Work item :: Using the entries that follow, collect the lines where the word "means" appears.

+++ Exercise materials

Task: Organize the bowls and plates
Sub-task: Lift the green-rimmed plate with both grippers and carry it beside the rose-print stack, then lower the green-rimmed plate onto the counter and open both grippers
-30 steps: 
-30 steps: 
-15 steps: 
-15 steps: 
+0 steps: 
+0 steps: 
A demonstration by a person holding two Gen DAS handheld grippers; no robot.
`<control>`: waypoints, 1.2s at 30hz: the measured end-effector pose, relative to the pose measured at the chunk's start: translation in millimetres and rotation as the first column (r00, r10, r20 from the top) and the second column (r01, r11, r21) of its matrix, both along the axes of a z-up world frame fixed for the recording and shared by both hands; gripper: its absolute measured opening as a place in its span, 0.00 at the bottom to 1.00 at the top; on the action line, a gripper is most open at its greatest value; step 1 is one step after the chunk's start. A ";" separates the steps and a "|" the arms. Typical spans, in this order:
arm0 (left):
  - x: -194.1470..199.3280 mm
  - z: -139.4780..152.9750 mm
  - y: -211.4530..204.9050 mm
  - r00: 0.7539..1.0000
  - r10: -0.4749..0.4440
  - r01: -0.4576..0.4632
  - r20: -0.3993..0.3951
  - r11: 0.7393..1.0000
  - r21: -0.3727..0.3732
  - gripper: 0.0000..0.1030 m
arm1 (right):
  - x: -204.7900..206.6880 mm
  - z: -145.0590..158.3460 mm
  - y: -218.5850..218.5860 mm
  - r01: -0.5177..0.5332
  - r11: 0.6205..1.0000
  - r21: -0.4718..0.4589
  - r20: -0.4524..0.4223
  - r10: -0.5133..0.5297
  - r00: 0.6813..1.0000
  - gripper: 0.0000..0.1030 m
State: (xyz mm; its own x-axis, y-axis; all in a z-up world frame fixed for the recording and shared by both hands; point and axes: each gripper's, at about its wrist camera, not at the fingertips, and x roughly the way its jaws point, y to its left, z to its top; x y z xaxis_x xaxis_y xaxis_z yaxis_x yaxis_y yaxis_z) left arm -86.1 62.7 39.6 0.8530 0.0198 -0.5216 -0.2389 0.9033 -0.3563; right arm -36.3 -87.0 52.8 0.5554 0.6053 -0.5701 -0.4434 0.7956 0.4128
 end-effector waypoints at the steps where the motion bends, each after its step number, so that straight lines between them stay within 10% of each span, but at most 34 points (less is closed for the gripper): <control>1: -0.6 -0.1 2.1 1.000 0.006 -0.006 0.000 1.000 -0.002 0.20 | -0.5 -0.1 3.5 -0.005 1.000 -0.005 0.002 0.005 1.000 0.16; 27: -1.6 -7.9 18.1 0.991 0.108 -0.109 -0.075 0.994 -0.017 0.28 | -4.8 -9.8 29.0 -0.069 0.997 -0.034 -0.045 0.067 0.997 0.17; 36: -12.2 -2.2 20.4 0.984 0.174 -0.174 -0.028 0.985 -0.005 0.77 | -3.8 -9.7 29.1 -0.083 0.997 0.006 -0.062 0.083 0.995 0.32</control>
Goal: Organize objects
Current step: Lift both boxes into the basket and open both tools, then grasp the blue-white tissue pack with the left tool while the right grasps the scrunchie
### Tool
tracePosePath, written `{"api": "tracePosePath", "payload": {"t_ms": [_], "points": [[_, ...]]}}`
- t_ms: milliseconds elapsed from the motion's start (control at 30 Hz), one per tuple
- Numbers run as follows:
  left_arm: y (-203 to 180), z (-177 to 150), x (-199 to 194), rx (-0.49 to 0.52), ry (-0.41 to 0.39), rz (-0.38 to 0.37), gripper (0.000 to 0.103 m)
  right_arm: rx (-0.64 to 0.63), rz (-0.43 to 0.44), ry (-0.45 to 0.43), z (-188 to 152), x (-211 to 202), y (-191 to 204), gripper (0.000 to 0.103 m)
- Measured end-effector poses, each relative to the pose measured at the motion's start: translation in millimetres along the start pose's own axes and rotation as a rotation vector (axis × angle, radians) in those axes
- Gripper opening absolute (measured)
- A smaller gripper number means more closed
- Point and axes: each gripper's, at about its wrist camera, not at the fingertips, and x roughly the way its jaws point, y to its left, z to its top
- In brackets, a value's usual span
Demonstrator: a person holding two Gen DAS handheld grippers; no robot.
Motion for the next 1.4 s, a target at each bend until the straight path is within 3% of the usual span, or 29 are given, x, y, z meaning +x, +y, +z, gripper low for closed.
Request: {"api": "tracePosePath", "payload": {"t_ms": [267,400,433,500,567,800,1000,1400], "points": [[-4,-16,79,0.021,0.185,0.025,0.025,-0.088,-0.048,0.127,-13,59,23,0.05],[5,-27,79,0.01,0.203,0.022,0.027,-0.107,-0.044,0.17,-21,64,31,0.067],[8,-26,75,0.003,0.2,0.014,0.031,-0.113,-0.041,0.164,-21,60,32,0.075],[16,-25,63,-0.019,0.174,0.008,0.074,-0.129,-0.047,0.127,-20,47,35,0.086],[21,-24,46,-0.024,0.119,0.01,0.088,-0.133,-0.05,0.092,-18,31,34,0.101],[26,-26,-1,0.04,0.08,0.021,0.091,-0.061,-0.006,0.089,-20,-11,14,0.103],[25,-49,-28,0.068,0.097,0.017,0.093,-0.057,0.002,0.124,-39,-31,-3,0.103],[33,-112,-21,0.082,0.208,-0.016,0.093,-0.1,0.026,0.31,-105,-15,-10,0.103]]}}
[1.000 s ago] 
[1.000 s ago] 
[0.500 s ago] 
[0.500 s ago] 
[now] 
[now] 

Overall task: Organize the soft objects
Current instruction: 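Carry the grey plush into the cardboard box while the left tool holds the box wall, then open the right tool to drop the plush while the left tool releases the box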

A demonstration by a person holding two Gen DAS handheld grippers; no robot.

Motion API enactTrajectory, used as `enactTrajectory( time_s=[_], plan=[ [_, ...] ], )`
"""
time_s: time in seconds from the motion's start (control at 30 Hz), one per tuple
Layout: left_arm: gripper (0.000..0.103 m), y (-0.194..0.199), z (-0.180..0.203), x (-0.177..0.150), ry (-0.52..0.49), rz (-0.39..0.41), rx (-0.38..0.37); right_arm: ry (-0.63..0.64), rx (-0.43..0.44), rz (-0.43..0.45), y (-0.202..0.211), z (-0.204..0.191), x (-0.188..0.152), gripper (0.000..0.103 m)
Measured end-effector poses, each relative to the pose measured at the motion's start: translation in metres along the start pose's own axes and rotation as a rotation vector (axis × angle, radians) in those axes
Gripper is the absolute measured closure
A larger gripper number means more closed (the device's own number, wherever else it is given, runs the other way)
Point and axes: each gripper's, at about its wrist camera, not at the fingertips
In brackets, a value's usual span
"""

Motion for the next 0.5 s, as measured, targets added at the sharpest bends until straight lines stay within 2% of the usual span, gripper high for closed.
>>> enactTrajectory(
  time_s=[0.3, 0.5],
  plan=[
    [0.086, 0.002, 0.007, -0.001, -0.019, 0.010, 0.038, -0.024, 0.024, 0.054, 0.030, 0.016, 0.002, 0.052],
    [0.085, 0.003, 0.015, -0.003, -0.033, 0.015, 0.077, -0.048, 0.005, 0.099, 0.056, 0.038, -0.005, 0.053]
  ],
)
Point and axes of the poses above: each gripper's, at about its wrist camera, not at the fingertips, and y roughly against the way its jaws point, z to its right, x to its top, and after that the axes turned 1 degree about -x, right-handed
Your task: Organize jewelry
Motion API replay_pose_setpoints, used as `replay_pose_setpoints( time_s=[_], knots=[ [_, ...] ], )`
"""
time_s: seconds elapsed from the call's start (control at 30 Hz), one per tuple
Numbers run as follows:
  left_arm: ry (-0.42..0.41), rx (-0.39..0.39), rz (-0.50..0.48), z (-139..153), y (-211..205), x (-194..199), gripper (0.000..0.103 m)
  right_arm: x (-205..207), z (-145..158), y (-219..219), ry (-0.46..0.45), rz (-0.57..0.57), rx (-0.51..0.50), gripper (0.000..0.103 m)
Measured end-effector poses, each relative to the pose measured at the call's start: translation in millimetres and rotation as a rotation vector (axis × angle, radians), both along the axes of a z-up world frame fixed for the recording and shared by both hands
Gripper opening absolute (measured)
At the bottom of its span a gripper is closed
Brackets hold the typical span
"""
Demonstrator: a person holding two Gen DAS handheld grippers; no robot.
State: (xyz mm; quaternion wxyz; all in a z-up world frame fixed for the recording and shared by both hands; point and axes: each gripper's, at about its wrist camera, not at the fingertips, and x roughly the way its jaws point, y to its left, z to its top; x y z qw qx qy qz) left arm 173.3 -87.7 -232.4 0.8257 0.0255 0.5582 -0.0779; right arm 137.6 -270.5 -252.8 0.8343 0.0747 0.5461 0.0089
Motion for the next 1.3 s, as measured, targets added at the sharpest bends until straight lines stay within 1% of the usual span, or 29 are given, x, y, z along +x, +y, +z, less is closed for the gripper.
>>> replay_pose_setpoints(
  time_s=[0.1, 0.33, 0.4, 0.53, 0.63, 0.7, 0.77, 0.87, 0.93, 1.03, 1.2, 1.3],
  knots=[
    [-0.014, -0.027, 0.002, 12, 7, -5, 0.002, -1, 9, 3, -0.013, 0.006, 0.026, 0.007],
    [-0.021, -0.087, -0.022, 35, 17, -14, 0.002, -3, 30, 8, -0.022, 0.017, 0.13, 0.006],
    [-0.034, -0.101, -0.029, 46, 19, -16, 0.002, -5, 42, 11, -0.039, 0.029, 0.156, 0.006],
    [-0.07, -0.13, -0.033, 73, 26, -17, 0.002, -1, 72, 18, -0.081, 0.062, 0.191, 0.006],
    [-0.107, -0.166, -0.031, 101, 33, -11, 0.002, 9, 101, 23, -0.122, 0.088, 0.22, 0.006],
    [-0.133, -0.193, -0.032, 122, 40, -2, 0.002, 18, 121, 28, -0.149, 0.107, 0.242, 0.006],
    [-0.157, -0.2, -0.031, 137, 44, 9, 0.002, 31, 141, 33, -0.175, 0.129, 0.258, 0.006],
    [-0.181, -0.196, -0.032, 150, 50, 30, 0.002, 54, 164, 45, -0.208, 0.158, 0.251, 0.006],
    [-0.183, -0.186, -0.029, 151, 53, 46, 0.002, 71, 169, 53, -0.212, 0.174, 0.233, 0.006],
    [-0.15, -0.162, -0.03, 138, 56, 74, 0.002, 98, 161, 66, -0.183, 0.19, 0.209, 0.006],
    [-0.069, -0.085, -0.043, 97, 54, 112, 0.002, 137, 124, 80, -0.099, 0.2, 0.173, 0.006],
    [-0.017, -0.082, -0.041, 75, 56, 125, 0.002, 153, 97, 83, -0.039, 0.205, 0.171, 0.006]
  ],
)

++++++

Task response ::
- A smaller gripper number means more closed
A larger gripper number means more closed (the device's own number, wherever else it is given, runs the other way)

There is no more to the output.